PROMPT –
As an exercise, transcribe the data below in full and exactly, omitting pictures.

--- DATASET CONTENT Enclosed Below ---

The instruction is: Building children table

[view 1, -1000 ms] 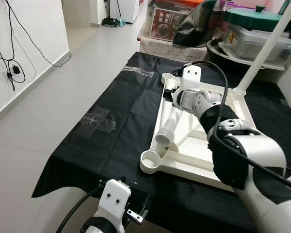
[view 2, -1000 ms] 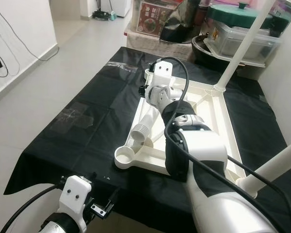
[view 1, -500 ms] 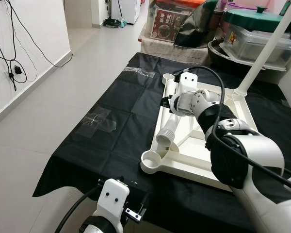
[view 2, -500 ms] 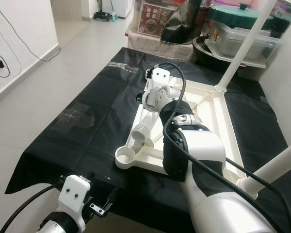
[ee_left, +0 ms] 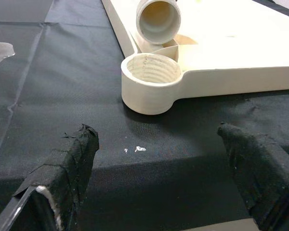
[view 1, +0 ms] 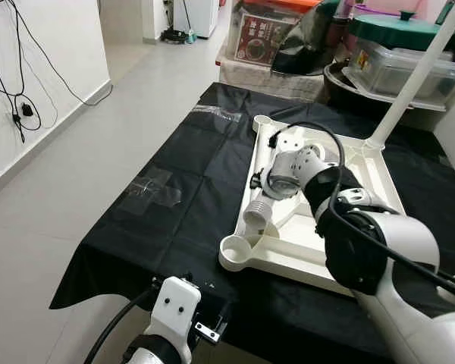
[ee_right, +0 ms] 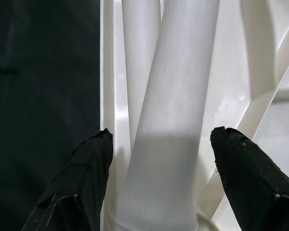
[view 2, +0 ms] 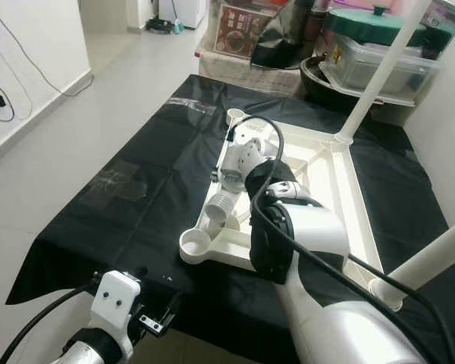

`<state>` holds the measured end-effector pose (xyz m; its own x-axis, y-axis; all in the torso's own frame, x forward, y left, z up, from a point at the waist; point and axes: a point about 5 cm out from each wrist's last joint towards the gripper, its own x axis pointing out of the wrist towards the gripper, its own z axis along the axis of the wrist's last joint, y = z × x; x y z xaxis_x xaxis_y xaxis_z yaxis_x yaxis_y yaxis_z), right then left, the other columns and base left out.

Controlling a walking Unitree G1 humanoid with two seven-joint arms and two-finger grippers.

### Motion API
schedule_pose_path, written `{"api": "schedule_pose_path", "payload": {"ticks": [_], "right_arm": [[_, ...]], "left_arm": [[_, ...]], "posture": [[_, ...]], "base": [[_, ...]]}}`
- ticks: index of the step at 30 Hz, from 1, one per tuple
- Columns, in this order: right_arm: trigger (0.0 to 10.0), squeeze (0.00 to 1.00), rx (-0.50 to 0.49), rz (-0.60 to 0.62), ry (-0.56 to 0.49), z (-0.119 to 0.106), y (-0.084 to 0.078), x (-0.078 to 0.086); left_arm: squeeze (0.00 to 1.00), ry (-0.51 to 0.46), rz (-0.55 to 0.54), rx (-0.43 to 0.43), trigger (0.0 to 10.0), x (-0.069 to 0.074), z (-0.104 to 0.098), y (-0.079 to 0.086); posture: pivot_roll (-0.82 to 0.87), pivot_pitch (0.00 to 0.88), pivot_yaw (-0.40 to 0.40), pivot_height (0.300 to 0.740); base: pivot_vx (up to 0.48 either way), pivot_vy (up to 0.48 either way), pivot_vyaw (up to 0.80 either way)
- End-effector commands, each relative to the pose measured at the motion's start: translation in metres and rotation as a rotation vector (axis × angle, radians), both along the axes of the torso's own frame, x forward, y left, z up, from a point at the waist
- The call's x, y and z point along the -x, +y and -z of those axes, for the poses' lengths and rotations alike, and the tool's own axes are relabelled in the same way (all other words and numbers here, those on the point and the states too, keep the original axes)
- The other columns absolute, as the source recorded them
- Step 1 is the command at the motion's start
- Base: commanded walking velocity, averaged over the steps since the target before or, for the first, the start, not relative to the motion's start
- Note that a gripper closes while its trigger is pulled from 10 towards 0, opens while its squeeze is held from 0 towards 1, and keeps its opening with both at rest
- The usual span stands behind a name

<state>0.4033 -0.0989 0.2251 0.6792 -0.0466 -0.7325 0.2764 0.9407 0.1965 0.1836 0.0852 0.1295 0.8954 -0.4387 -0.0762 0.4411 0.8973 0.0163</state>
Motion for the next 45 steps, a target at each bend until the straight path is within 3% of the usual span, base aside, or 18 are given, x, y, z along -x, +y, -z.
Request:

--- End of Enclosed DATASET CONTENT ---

ANSWER FOR THE TASK –
The instruction is: Building children table

[view 1, -1000 ms] 
[view 2, -1000 ms] 
[view 1, -500 ms] 
[view 2, -500 ms] 
[ee_left, +0 ms] 
[view 1, +0 ms] 
[ee_right, +0 ms] 
[view 2, +0 ms] 

`<state>` holds the measured end-effector pose (xyz m; its own x-axis, y-axis; all in the torso's own frame, x forward, y left, z up, from a point at the waist; point and axes: a point about 5 cm out from each wrist's last joint towards the gripper, its own x axis pointing out of the wrist towards the gripper, its own z axis along the axis of the wrist's last joint, y = z × x; x y z xaxis_x xaxis_y xaxis_z yaxis_x yaxis_y yaxis_z), right then left, the other columns and base left out.

Controlling a walking Unitree G1 humanoid with two seven-joint arms and two-finger grippers.

### Motion API
schedule_pose_path, written `{"api": "schedule_pose_path", "payload": {"ticks": [_], "right_arm": [[_, ...]], "left_arm": [[_, ...]], "posture": [[_, ...]], "base": [[_, ...]]}}`
- ticks: index of the step at 30 Hz, from 1, one per tuple
- Columns, in this order: right_arm: trigger (0.0 to 10.0), squeeze (0.00 to 1.00), rx (-0.50 to 0.49), rz (-0.60 to 0.62), ry (-0.56 to 0.49), z (-0.119 to 0.106), y (-0.084 to 0.078), x (-0.078 to 0.086); left_arm: squeeze (0.00 to 1.00), ry (-0.51 to 0.46), rz (-0.55 to 0.54), rx (-0.43 to 0.43), trigger (0.0 to 10.0), x (-0.069 to 0.074), z (-0.104 to 0.098), y (-0.079 to 0.086); posture: pivot_roll (-0.82 to 0.87), pivot_pitch (0.00 to 0.88), pivot_yaw (-0.40 to 0.40), pivot_height (0.300 to 0.740); base: pivot_vx (up to 0.48 either way), pivot_vy (up to 0.48 either way), pivot_vyaw (up to 0.80 either way)
- End-effector commands, each relative to the pose measured at the motion's start: translation in metres and rotation as a rotation vector (axis × angle, radians), both along the axes of the torso's own frame, x forward, y left, z up, from a point at the waist
- The call's x, y and z point along the -x, +y and -z of those axes, for the poses' lengths and rotations alike, and the tool's own axes are relabelled in the same way (all other words and numbers here, those on the point and the states too, keep the original axes)
- The other columns absolute, as the source recorded them
- Step 1 is the command at the motion's start
- Base: commanded walking velocity, averaged over the steps since the target before or, for the first, the start, not relative to the motion's start
- Note that a gripper closes while its trigger is pulled from 10 towards 0, opens while its squeeze is held from 0 towards 1, and keeps its opening with both at rest
- The usual span stands behind a name

<state>0.4033 -0.0989 0.2251 0.6792 -0.0466 -0.7325 0.2764 0.9407 0.1965 0.1836 0.0852 0.1295 0.8954 -0.4387 -0.0762 0.4411 0.8973 0.0163</state>
Motion for the next 45 steps, a target at each bend until the straight path is within 3% of the usual span, base aside, or 18 are given, x, y, z along -x, +y, -z.
Request:

This completes the response to the exercise.